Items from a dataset
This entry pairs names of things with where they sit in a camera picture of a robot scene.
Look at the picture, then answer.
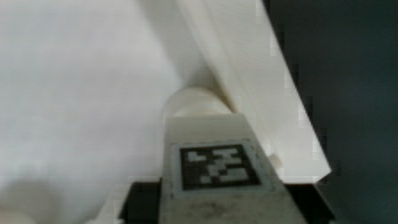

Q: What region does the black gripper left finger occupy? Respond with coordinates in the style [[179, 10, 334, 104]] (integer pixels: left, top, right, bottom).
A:
[[87, 176, 165, 224]]

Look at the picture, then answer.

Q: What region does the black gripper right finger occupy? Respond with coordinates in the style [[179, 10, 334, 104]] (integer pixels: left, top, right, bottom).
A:
[[286, 184, 337, 224]]

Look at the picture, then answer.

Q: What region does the white table leg with tag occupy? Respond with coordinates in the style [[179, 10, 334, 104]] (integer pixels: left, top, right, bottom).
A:
[[160, 87, 307, 224]]

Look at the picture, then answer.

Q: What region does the white square tabletop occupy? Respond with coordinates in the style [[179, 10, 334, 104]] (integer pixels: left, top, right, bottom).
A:
[[0, 0, 330, 224]]

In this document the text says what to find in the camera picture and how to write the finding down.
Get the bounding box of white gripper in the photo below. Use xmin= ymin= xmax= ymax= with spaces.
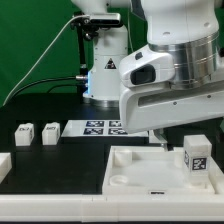
xmin=119 ymin=81 xmax=224 ymax=151

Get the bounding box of white square table top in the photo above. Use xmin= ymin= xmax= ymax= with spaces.
xmin=102 ymin=146 xmax=215 ymax=196

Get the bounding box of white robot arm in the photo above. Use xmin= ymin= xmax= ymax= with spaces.
xmin=118 ymin=0 xmax=224 ymax=133

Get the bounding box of white sheet with tags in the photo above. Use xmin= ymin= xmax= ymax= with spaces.
xmin=62 ymin=120 xmax=148 ymax=137

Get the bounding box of white front fence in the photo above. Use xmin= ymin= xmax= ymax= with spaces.
xmin=0 ymin=195 xmax=224 ymax=222

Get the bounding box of white left fence piece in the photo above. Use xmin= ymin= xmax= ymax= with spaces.
xmin=0 ymin=153 xmax=12 ymax=183

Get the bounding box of black camera stand pole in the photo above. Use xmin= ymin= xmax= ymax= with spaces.
xmin=76 ymin=26 xmax=88 ymax=93

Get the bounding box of black cable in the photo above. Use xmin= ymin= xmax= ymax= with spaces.
xmin=6 ymin=76 xmax=84 ymax=101

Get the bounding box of black camera on stand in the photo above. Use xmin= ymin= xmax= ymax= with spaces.
xmin=70 ymin=13 xmax=121 ymax=28

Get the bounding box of grey cable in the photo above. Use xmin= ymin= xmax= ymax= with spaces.
xmin=2 ymin=16 xmax=81 ymax=107

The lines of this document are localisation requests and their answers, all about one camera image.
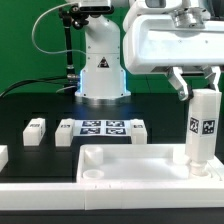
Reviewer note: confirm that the white left fence bar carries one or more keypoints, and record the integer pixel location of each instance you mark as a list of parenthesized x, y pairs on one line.
[(3, 156)]

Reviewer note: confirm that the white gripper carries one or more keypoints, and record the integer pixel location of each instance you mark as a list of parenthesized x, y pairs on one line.
[(153, 41)]

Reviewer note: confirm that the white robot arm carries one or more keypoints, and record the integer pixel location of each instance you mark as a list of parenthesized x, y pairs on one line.
[(101, 78)]

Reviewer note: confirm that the white front fence bar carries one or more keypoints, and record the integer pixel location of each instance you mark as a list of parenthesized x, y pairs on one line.
[(129, 195)]

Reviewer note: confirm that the white fence bar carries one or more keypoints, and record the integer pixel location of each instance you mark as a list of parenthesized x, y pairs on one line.
[(3, 156), (129, 195)]

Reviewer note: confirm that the white desk top tray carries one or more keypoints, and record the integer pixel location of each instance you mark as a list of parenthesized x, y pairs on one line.
[(141, 163)]

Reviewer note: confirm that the fiducial marker sheet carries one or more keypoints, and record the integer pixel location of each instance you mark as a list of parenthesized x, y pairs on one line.
[(114, 128)]

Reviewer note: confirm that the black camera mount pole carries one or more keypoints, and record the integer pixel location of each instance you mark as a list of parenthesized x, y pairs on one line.
[(69, 40)]

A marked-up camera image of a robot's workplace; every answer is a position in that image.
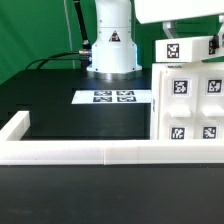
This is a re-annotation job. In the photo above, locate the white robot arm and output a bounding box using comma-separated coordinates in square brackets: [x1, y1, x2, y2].
[87, 0, 224, 77]

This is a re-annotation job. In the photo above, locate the black ribbed hose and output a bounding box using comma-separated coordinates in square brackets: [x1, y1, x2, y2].
[73, 0, 92, 51]

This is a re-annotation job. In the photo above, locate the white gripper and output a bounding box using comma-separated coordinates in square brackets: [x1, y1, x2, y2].
[134, 0, 224, 48]

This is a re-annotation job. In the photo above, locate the white cabinet body box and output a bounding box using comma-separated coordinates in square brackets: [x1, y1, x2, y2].
[150, 62, 224, 140]

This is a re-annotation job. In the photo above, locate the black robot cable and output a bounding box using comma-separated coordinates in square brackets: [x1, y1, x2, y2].
[25, 50, 93, 71]

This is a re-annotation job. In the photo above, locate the white marker base plate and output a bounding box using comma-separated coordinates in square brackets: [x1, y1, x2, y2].
[72, 90, 151, 104]

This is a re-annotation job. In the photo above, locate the white U-shaped fence frame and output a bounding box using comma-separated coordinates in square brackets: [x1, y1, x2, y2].
[0, 111, 224, 165]

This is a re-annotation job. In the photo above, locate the white cabinet top block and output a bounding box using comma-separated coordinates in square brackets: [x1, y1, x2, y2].
[155, 34, 224, 63]

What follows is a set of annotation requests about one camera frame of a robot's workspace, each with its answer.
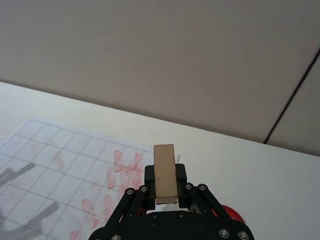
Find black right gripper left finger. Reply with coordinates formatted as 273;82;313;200
104;164;157;227

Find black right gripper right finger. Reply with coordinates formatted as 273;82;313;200
175;163;231;221

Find tan wooden rectangular block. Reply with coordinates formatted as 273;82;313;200
153;143;179;205

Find red round object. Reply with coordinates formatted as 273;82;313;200
211;204;245;223

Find white grid sheet, red marks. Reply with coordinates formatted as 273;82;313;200
0;118;155;240

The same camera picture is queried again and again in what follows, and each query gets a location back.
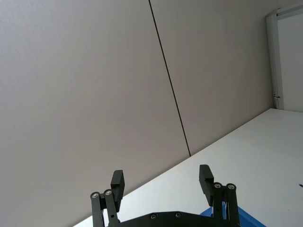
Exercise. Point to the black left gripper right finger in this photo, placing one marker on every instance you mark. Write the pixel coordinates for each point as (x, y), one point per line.
(205, 183)

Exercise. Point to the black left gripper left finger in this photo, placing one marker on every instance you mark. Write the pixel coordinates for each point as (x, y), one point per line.
(117, 186)

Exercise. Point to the blue flat object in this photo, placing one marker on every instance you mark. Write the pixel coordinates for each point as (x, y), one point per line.
(247, 220)

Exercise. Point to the white table cloth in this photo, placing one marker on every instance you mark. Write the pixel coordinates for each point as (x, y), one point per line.
(255, 153)

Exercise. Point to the white framed panel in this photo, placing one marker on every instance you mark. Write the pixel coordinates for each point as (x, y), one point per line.
(290, 61)

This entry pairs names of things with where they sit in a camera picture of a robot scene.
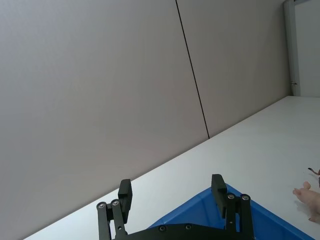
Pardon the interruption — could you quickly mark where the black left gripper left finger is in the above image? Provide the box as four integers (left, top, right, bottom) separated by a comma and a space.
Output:
96, 178, 134, 240

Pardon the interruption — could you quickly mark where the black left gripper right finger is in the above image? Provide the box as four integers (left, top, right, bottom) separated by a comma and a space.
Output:
211, 173, 255, 240

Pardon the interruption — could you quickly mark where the blue plastic bin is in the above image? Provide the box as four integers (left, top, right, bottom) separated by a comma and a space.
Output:
147, 183, 318, 240

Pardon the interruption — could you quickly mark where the pink toy pig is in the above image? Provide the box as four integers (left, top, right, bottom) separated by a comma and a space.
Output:
292, 181, 320, 222

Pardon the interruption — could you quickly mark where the white door with grey frame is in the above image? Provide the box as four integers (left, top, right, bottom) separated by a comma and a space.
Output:
283, 0, 320, 98

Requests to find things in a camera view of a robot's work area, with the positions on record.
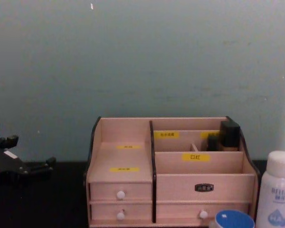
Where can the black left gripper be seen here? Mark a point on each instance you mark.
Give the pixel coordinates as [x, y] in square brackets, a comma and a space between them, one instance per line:
[4, 164]

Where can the small wooden drawer white knob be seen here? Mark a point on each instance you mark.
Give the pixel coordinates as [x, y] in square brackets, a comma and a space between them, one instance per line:
[104, 212]
[104, 191]

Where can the wide wooden drawer white knob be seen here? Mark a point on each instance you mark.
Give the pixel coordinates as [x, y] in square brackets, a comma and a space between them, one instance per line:
[180, 212]

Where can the pale wooden desk organizer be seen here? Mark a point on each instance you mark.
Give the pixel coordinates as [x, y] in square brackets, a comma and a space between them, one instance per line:
[204, 185]

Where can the short black cosmetic bottle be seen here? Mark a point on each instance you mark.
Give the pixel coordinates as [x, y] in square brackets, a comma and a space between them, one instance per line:
[212, 143]

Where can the tall black capped cosmetic bottle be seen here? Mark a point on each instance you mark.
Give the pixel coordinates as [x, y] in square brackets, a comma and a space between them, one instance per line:
[230, 135]

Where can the jar with blue lid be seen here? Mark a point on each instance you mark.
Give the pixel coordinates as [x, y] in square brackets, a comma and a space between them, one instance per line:
[235, 219]

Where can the white plastic lotion bottle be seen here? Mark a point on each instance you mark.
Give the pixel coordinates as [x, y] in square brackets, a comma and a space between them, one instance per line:
[275, 185]

* _WORK TO COMPLETE_
Take the lines above from the one containing "Where can the pale" down to the one containing "Where can the tall", and transcribe them exactly, both ends included.

* _RESULT_
Where can the pale wooden desk organizer be seen here? Mark a point on each instance you mark.
Give the pixel coordinates as [x, y] in square brackets, a comma and a space between them, one instance per line:
[204, 185]

Where can the short black cosmetic bottle be seen here? Mark a point on each instance you mark.
Give the pixel coordinates as [x, y] in square brackets, a comma and a space between them, one instance per line:
[212, 143]

Where can the tall black capped cosmetic bottle be seen here? Mark a point on each instance you mark.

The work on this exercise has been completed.